Analysis of email metadata #
Emails in my undergraduate university mail box are analyzed and a calendar plot is generated for time series analysis of the frequency of emails.
Mail drafts are excluded by ensuring the absence of "Drafts.mbox" in the scanned directories to filter out hundreds of drafts emails that are discarded but not deleted by the application.
The timezone of date and time parsed from the "Date" field is localized to
Asia/Hong_Kongto produce meaningful plots.
Note that mass emails from student union associations that student emails are subscribed to by default, of which there had been more than 10,000 over the years, were deleted and unsubscribed from in my previous attempt to solve a mysterious episode of lagging and crashing of the Mail application.
Calendar plot of frequency of emails #
While the frequency of emails on any given day is dominated by the number of received emails, which include many mass emails, it appears to be an indirect metric of my activities at the university.
There is not much activity in the summers compared to the fall semester and spring semester periods. For my four summers during the undergraduate program, I did a short-term exchange summer course, a career exploration program including company visits, a local research internship for a required degree component, and a final summer course for making up of credits. All of these summer activities did not involve many university emails, and did not last the whole summer period from June to August.
The semester in 2018 fall was a hectic one, in which I took a normal full loading of five Computer Science major requirement or free elective course. Other emails in that semester were most likely related to notices of residential hall activities, arrangement of various sports classes, and announcements of a course of which I was a student teaching assistant, which were all new to me.

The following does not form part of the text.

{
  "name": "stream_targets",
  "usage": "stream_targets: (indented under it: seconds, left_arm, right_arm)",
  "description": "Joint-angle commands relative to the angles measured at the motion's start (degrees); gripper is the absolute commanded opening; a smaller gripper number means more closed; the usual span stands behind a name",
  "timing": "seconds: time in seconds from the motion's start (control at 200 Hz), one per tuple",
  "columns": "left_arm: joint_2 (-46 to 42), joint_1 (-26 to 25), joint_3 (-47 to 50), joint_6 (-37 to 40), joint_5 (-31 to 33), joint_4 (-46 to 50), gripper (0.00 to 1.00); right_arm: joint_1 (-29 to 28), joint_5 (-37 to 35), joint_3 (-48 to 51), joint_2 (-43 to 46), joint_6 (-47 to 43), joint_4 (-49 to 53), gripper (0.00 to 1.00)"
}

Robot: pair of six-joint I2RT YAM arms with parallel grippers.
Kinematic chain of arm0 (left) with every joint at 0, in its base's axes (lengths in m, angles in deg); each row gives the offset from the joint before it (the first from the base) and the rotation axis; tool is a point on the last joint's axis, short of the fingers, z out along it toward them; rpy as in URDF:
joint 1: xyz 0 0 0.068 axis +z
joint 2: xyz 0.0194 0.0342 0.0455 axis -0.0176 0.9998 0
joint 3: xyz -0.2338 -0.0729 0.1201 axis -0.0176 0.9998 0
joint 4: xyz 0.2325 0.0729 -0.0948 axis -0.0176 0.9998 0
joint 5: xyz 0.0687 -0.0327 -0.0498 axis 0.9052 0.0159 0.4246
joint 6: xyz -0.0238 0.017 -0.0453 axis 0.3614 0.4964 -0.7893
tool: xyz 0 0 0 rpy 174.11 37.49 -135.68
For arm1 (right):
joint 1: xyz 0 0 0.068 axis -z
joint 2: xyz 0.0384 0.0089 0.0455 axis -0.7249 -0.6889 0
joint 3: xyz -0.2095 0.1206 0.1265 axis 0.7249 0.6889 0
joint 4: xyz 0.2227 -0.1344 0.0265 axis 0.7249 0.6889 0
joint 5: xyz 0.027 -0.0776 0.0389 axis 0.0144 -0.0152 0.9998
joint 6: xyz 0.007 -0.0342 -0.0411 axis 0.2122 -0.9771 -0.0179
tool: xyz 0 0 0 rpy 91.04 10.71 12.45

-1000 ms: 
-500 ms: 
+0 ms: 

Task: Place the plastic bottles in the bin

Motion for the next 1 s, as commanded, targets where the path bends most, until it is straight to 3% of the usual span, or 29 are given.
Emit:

The semester in 2019 spring was a quiet one, in which I went to exchange studies or rather a months long trip away from home. The activity level can be viewed as a baseline or background noise level due to mass emails. It is similar to that of 2018 spring, correctly suggesting that it was a semester with a relatively low workload.
The semester in 2020 spring was my last and filled with announcements of special arrangements and online lecture sessions or recordings due to novel coronavirus disease, which was later known as COVID-19. It can be observed from the calendar plot that the semester was shifted by close to a month because the university administration earlier in the year had false hopes in being able to delay face-to-face classes and resume later.
The red bar plot shows the frequency of emails by day of week. The count on a weekend day is less than half of a weekday day. This observation is unsurprising since (i) university mass email service runs only on weekdays; and (ii) university officers and some professor do not post announcements or reply to emails on Saturdays, and more so on Sundays.
The green bar plot shows the frequency of emails by hour of day.
The peak at 12am (hour 0) can be attributed to the numerous confirmation receipts of submission of my assignments near the time of deadline.
Afterwards, there is generally low activity in sleepy times. The exception is an outbreak of emails from 3am to 6am (hour 3, 4 and 5), during which the university mass email system service emails.
Most other emails, usually sent by humans, are delivered during daytime starting from 9am (hour 9) at which a work day starts, with a dip during lunch break for university office staff at 1pm (hour 13), and ending at 6pm (hour 18).
The frequency of emails approximately halves after office hours, with a slight gradual increase towards midnight.
The pie plot shows a breakdown of the domain names of all sender email addresses by frequency.
Other notes #
Plots for the most frequent "From" and "Subject" fields and plots with data for my other personal email accounts are not posted.
It is now a good time for analysis since my undergraduate studies have just been completed for fulfilment of graduation requirements.
As a side note, my strategy in handling emails had been notification on all emails except those automatically marked as read by filter rules, supplemented with manual unsubscribing of marketing materials. Recently I made AppleScript's for use along with the native Mail application to create Gmail filter rules with Gmail API for actions on matching emails including mark as read, archive and delete.
My room during a summer stay at university resident hall (2018) (f/3.625, 1/8, ISO 400)
The view outside the windows in a university resident hall room (2018) (f/4, 1/4, ISO 200)
A one-second long-exposure photo of a pedestrian path on the main road where the university hall is located (2018) (f/4.375, 1/1, ISO 200)
- Jan 2021 Added photographs taken at around university hall in Hong Kong.
- Jan 2021 Updated calendar plot with a new version that shows blinking numbers in grid cells in animation.
- Dec 2020 Updated calendar plot with updated calplot with month separating lines.
- Oct 2020 Added note on mail filtering.
- Oct 2020 Re-organized content in bullet points.